Airlines will not fly lab animals

LONDON––Outsourcing animal research to nations where it remains lightly regulated and non-controversial may accelerate with the May 2005 decisions of British Airways, Air Mauritius, and Air China to stop carrying animals who may be used in laboratories.

“I can confirm that Air China does not fly any laboratory animals into the U.K. Our European offices also do not carry primates and other animals destined for vivisection. There are now no Air China flights worldwide carrying live animals for this purpose,” said Lorna Allen, Air China marketing manager for Britain and Ireland, in an e-mail posted at the Stop Huntingdon Animal Cruelty web site.

Like other such policy decisions by national airways, the Air China policy tends to encourage building labs and doing experiments where the animals are, instead of moving animals to existing labs which are often due for upgrade or replacement anyway.

As biotech work already draws heavily on personnel recruited from Asia, the British Department of Trade & Industry is becoming anxious about losing both breaking-edge research and routine animal testing to Asian nations.

“Trade & Industry officials are understood to have raised their concerns with senior British Airways management after the airline’s decision not to accept the carriage of primates, wild birds, or other live-caught animals ‘for use in any laboratory or for experimentation or exploitation,’” reported Mark Honigsbaum and Alok Jha of The Guardian on May 28.

British Airways adopted this policy, Honigsbaum and Jha wrote, after “a campaign by extremists” that targeted airline and airport management. Vandalism of homes and vehicles “was followed by demonstrations at airline offices and travel agents across the UK by a group called Gateway to Hell, “demanding a boycott of all travel to Mauritius. An Air Mauritius spokesperson said it was not prepared to risk its tourism industry while British Airways appears to be at odds with British policy.”

A British Airways spokes-person told Hongsbaum and Jha that the airline quit hauling animals for labs because, “This is a specialist cargo. Carrying these animals is not part of our core business.”

British Airways will continue to carry frozen mouse embryos for labs, an easier cargo to handle and much less conspicuous.

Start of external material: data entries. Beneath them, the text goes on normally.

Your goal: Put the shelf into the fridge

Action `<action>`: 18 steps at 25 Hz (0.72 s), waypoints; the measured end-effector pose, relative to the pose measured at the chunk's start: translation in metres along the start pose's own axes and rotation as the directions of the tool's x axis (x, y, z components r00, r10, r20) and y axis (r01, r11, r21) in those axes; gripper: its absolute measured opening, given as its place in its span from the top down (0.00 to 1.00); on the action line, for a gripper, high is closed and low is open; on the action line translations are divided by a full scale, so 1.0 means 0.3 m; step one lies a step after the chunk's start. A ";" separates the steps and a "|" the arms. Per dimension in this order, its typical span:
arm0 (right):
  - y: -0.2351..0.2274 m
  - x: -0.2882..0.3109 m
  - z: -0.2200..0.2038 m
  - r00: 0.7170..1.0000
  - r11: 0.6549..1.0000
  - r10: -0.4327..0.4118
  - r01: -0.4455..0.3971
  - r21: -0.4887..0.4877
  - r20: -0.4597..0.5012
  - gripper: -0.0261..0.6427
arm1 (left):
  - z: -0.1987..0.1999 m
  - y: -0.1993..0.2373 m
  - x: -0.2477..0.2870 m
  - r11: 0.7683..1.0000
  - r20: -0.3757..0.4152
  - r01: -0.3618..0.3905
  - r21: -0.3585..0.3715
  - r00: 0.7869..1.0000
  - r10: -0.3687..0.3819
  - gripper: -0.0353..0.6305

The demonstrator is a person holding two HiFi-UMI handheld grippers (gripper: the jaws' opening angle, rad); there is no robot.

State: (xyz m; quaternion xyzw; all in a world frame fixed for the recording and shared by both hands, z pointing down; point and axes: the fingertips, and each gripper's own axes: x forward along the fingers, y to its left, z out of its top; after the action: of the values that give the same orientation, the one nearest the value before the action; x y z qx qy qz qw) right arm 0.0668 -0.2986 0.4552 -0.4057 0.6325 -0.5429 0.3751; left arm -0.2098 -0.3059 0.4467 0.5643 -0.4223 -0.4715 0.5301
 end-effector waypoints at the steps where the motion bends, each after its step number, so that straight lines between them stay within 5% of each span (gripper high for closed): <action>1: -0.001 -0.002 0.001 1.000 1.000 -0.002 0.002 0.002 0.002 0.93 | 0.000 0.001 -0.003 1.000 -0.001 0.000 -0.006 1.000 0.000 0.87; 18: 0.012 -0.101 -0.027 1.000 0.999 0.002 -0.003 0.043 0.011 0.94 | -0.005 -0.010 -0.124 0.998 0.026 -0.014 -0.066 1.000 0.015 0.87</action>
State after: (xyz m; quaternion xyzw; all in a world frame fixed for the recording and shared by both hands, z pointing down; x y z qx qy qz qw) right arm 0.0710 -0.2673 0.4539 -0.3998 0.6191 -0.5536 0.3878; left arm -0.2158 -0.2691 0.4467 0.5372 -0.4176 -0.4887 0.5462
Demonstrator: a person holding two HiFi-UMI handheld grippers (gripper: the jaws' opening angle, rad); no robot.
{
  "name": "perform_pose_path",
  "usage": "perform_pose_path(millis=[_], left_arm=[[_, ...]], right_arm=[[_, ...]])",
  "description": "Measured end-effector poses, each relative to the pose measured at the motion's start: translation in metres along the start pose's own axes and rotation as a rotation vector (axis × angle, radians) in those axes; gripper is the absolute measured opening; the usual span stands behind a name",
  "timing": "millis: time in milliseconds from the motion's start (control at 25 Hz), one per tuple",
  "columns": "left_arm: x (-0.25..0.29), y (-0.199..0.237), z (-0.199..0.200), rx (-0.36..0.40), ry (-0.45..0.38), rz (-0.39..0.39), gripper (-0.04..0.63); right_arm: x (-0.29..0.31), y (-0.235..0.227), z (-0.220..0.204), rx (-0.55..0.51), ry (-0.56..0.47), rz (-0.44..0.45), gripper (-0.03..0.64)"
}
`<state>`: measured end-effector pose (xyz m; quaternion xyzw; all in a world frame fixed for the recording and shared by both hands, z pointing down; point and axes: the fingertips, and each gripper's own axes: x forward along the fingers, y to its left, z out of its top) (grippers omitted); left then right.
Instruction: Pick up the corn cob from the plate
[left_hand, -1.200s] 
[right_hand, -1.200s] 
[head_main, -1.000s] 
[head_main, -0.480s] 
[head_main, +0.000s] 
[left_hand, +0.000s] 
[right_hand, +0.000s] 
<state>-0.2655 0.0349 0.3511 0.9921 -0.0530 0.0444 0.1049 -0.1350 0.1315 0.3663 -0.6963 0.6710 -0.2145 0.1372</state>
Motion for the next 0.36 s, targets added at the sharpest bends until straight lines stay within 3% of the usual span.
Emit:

British labs used about 4,800 monkeys in 2003, most of them from nations which are working to develop their own biotech industries. Mauritius supplied 7,843 of the 13,467 monkeys imported into Britain between 1994 and 2000.

British labs have not been permitted to use wild-caught monkeys since 1995, but activists argue that some of the imported monkeys might have been among the 9,000 macaques who were captured as breeding stock by Mauritian companies between 1992 and 1995.

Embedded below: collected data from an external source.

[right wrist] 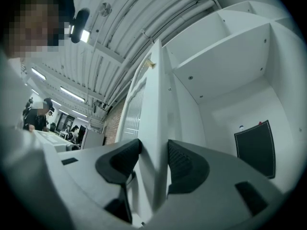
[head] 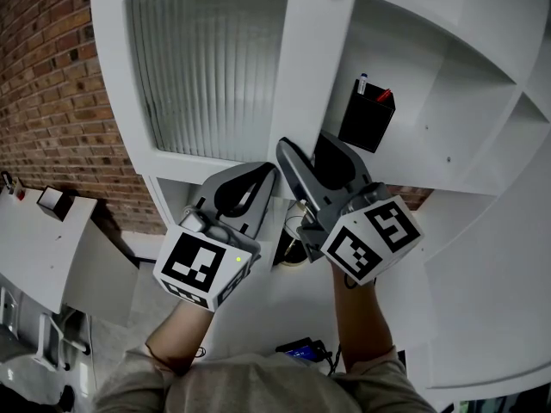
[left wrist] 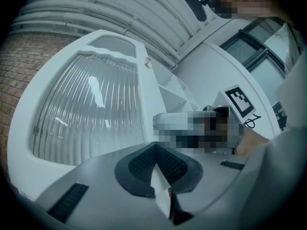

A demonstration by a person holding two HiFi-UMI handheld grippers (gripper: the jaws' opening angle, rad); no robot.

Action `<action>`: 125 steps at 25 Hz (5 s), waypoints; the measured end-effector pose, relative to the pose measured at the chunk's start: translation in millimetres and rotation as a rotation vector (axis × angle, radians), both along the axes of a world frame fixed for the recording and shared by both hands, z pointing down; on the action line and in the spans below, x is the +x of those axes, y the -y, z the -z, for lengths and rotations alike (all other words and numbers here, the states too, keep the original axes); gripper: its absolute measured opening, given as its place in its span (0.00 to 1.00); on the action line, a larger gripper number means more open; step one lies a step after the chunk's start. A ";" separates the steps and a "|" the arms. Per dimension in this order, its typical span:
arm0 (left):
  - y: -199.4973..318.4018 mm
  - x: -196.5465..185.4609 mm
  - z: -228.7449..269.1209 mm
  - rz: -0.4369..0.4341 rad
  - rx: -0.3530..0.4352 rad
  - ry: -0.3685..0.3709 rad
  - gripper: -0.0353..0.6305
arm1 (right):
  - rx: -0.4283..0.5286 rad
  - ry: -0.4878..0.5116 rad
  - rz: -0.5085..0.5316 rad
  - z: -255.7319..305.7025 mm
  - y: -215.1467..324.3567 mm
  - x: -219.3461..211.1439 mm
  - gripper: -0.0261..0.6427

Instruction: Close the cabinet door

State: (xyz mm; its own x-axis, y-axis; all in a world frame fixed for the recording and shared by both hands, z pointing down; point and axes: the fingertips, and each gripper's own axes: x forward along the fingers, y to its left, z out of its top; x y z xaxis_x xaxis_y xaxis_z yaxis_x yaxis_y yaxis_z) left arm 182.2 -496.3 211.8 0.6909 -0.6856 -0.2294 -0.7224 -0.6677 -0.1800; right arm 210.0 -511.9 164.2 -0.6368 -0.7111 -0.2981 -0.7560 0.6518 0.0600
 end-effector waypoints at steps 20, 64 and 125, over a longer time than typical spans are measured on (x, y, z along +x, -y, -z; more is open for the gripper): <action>19.4 1.5 -0.8 0.008 0.001 0.004 0.06 | 0.037 0.016 -0.185 -7.8 4.4 19.2 0.28; -16.0 -8.5 4.8 0.046 -0.005 -0.006 0.06 | 0.019 -0.058 -0.285 -30.3 -39.1 8.5 0.07; -184.1 -45.4 -88.1 0.113 -0.100 0.010 0.06 | -0.026 -0.101 -0.195 -126.3 -202.3 -26.6 0.07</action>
State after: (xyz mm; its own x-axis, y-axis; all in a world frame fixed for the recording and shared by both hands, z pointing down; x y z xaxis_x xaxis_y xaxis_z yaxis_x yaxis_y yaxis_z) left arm 136.8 -312.2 299.9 0.6096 -0.7785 -0.1494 -0.7927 -0.5969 -0.1238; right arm 183.4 -309.7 290.5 -0.5123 -0.8302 -0.2200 -0.8588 0.4963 0.1269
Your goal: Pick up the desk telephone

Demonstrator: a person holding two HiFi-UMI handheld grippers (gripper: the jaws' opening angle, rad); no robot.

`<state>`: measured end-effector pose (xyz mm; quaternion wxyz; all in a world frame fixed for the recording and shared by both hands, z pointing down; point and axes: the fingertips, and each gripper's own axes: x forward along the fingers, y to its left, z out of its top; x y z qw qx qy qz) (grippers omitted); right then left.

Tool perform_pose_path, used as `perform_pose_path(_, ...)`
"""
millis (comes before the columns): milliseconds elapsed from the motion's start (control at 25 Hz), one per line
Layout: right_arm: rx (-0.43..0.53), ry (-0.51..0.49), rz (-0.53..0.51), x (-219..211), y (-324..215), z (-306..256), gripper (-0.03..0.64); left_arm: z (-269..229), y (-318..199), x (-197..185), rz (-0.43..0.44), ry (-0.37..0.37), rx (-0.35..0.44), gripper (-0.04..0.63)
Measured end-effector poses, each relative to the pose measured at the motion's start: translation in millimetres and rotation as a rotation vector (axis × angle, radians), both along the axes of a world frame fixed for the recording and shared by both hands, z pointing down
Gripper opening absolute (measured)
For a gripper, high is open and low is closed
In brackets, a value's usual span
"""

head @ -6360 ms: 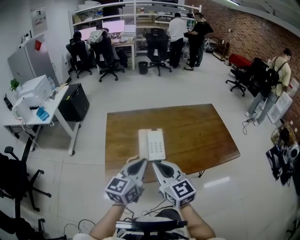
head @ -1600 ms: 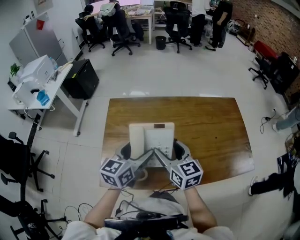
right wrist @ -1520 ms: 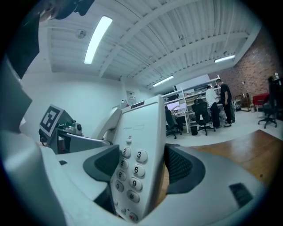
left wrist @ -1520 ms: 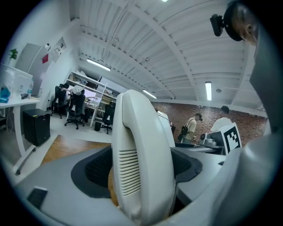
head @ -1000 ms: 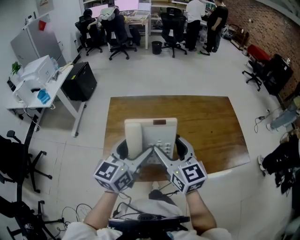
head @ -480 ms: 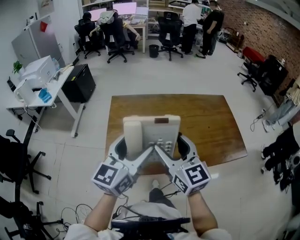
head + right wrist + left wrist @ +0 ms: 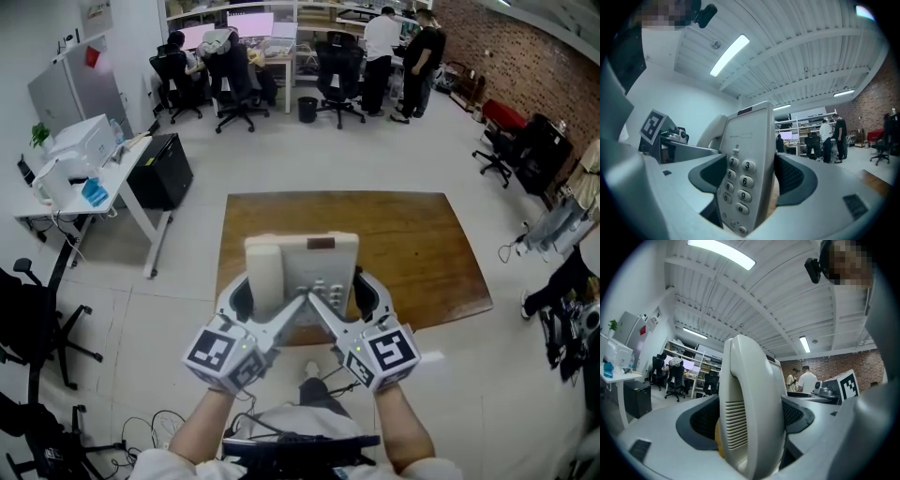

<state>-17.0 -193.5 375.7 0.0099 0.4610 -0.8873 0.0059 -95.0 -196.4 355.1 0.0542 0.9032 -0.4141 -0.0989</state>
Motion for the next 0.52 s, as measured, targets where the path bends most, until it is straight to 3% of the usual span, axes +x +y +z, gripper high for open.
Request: perform_pose_path(520,0.003,0.004,0.005,4.1,2.0,1.9,0.331,4.1,0.5,2.9,0.001,-0.021,0.010,0.380)
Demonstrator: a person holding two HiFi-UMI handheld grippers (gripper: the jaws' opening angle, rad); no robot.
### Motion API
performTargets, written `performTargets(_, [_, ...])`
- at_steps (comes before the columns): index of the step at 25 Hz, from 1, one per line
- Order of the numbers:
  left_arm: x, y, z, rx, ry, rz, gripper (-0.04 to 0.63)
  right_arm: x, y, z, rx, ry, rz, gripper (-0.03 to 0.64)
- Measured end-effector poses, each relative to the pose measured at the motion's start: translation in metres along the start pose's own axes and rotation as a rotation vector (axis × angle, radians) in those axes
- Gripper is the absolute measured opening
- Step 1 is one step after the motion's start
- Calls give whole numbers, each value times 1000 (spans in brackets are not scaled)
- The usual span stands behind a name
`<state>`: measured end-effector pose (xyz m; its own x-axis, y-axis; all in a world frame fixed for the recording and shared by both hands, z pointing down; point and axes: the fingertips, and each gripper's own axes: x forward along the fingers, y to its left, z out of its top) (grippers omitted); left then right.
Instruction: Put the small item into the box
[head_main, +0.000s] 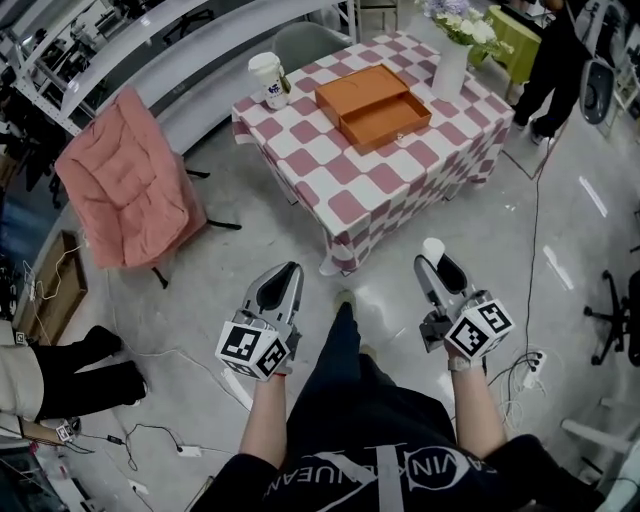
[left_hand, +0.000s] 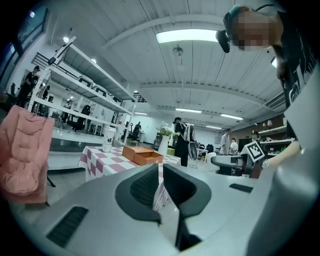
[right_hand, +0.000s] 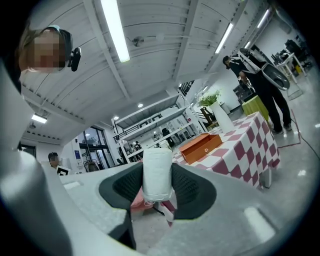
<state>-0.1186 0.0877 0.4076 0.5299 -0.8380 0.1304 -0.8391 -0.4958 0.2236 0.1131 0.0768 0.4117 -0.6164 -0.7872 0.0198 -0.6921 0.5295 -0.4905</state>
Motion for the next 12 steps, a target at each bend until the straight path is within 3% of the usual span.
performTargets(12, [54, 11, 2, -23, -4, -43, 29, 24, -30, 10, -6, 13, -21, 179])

Gateway to Hell has also directed protest toward Air France, for allegedly flying monkeys from Mauritius to Paris, to be trucked and ferried to Britain.

A company called Centre de Recherches Primatologiques Limited is reportedly now trying for the third time in recent years to establish a monkey breeding facility in Camarales, Tarragona, Spain, which could also bypass airlines to supply labs elsewhere in Europe.

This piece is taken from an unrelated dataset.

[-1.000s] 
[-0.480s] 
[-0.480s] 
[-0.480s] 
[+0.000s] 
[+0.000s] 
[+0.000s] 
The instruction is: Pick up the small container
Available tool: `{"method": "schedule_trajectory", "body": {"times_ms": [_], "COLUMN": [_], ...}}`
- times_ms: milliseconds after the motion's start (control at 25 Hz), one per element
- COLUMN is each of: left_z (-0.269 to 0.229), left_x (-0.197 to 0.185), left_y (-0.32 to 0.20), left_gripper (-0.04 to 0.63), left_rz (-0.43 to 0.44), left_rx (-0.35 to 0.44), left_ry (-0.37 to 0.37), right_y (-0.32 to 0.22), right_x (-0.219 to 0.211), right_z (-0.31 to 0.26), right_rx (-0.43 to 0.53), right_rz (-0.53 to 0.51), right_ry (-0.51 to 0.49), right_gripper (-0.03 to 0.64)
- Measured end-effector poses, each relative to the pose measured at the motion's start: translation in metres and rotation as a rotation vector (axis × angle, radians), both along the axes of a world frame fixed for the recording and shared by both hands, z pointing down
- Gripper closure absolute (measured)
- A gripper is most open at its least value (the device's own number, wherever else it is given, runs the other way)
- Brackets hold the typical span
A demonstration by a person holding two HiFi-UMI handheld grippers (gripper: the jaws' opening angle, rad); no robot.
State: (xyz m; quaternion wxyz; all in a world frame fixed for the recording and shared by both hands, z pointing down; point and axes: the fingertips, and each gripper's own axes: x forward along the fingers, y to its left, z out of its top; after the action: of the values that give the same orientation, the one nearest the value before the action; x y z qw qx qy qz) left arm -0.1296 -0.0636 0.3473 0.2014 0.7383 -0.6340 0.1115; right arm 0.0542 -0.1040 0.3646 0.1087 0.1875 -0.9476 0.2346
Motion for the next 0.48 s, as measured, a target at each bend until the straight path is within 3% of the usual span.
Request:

The Gateway tactics, wrote Honigsbaum and Jha, “mirror those employed by SHAC––hardly surprising, say police, who claim Gateway and SHAC are two halves of the same organization.”

Jury selection began on June 2 in Trenton, New Jersey, for the trial of U.S. SHAC leaders Kevin Kjonaas, 27; Lauren Gazz-ola, 26; Jacob Conroy, 29; Joshua Harper, 30; Darius Fullmer, 28; John McGee, 26; and Andrew Stepanian, 26.

Arrested in May 2004, the defendants are charged with three counts each of interstate stalking and one count of conspiracy. Each could get five years in prison plus a fine of $250,000, under the federal Animal Enterprise Act, passed by Congress in 1992, strengthened in 2002.

On June 1, Peonyland nursery owner Michael Hsu, of nearby Allentown, Pennsylvania, announced that he was abandoning a plan to build housing on the nursery site for up to 500 research monkeys.

The nursery was extensively vandalized on the night of May 26 by raiders whose methods resembled attacks on property belonging to Huntingdon personnel. Graffiti left at the scene named the Animal Liberation Front. Hsu said his decision was prompted by realizing that the lot is too small.